▸ Brief
Strip the pictures, then copy the remaining data exactly as it stands.

▸ Source material
----------

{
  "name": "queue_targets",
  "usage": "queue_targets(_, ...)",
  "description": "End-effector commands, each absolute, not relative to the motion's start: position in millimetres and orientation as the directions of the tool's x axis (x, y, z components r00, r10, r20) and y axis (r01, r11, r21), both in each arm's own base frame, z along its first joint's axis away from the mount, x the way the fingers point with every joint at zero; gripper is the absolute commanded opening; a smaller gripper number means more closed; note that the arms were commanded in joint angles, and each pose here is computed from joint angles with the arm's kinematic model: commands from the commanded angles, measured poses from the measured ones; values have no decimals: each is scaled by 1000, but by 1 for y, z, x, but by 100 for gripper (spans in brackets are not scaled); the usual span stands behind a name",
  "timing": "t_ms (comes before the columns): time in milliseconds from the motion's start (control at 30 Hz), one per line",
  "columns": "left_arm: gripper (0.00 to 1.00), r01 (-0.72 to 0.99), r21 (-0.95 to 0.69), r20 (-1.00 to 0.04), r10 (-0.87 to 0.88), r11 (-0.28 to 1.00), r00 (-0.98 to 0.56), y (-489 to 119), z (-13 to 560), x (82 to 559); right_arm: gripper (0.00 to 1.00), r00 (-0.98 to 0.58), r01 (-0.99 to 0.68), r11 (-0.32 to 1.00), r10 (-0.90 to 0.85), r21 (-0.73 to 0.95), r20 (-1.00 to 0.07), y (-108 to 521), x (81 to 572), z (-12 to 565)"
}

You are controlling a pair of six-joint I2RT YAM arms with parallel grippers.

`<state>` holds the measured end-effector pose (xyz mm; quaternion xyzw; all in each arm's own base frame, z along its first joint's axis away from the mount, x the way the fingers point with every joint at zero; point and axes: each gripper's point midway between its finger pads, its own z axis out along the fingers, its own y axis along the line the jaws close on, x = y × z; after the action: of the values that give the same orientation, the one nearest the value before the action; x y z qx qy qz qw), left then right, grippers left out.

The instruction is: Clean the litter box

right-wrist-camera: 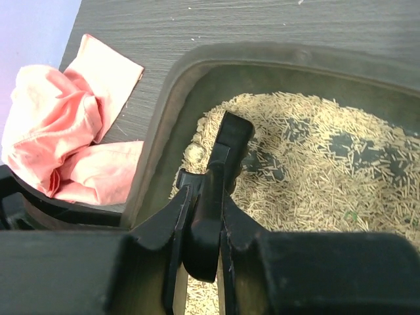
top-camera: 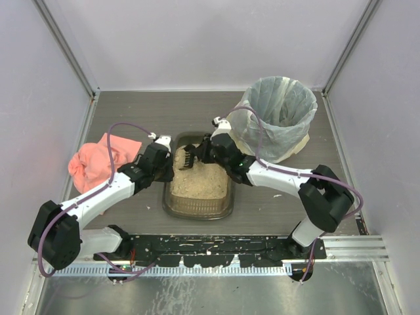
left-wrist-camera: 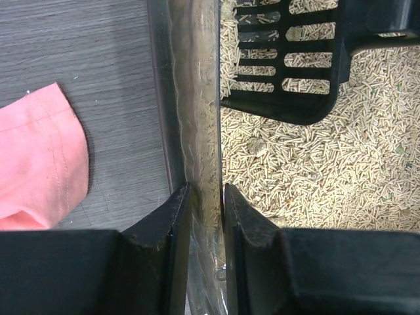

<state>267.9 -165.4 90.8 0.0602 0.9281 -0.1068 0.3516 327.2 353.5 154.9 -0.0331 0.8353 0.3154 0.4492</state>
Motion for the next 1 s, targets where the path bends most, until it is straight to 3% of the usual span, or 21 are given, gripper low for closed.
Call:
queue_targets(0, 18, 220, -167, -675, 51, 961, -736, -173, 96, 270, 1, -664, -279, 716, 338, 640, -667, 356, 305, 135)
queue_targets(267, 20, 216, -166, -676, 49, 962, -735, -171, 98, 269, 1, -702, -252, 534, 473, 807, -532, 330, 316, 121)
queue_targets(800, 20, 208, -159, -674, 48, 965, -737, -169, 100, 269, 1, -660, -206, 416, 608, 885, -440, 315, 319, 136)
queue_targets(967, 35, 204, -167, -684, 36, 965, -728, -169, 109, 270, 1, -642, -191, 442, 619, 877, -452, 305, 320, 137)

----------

▸ Answer box
{
  "name": "queue_targets",
  "usage": "queue_targets(_, ...)",
  "description": "End-effector commands, each absolute, not relative to the motion's start: position in millimetres and orientation as the directions of the tool's x axis (x, y, z components r00, r10, r20) and y axis (r01, r11, r21), both in each arm's own base frame, z along its first joint's axis away from the mount, x the way the fingers point with every joint at zero; gripper is the absolute commanded opening; a smaller gripper number means more closed; note that the arms were commanded in joint angles, and each pose here is computed from joint angles with the arm's kinematic model: commands from the commanded angles, measured poses from the measured ones; values have no decimals: each is scaled by 1000, but by 1 for y, z, x, but by 100 for gripper (spans in brackets are not scaled); the usual span stands behind a name",
  "timing": "t_ms (comes before the columns): time in milliseconds from the motion's start (control at 30 Hz), one per line",
  "columns": "left_arm: gripper (0.00 to 1.00), r01 (-0.72 to 0.99), r21 (-0.95 to 0.69), r20 (-1.00 to 0.04), r10 (-0.87 to 0.88), r11 (-0.28 to 1.00), r00 (-0.98 to 0.56), y (-489 to 119), z (-13 to 560), x (82 to 559); right_arm: gripper (0.00 to 1.00), r00 (-0.98 to 0.58), r01 (-0.99 to 0.68), r11 (-0.32 to 1.00), r10 (-0.90 to 0.85), r21 (-0.73 to 0.95), r20 (-1.00 to 0.07), y (-108 to 521), x (81 to 572), z (-12 to 565)"
}

You are controlling a pair of six-joint I2RT YAM arms with parallel grippers.

`<state>` holds the measured end-effector pose (xyz mm; quaternion xyzw; all in each arm's own base frame, z along its first joint's axis away from the mount, x the way the fingers point with every joint at zero; point and axes: each gripper's point midway between its finger pads, its own z axis out along the fingers, its own y axis along the line the jaws close on, x = y × z; after the action: of the values that give the same orientation, the one nearest the value before the action; x y z qx qy qz qw), left then right, grippers left out.

The instruction is: Clean the litter box

right-wrist-camera: 
top-camera: 
left-wrist-camera: 

<state>267.9 -165.4 90.8 0.0602 0.9281 -0.1068 0.3516 327.2 353.5 154.9 -0.0331 0.8353 0.3154 0.4492</state>
Motion for the next 1 s, targets where the path bends most, until it is straight to 3% of the usual span, or 21 are given, gripper low for closed.
Call:
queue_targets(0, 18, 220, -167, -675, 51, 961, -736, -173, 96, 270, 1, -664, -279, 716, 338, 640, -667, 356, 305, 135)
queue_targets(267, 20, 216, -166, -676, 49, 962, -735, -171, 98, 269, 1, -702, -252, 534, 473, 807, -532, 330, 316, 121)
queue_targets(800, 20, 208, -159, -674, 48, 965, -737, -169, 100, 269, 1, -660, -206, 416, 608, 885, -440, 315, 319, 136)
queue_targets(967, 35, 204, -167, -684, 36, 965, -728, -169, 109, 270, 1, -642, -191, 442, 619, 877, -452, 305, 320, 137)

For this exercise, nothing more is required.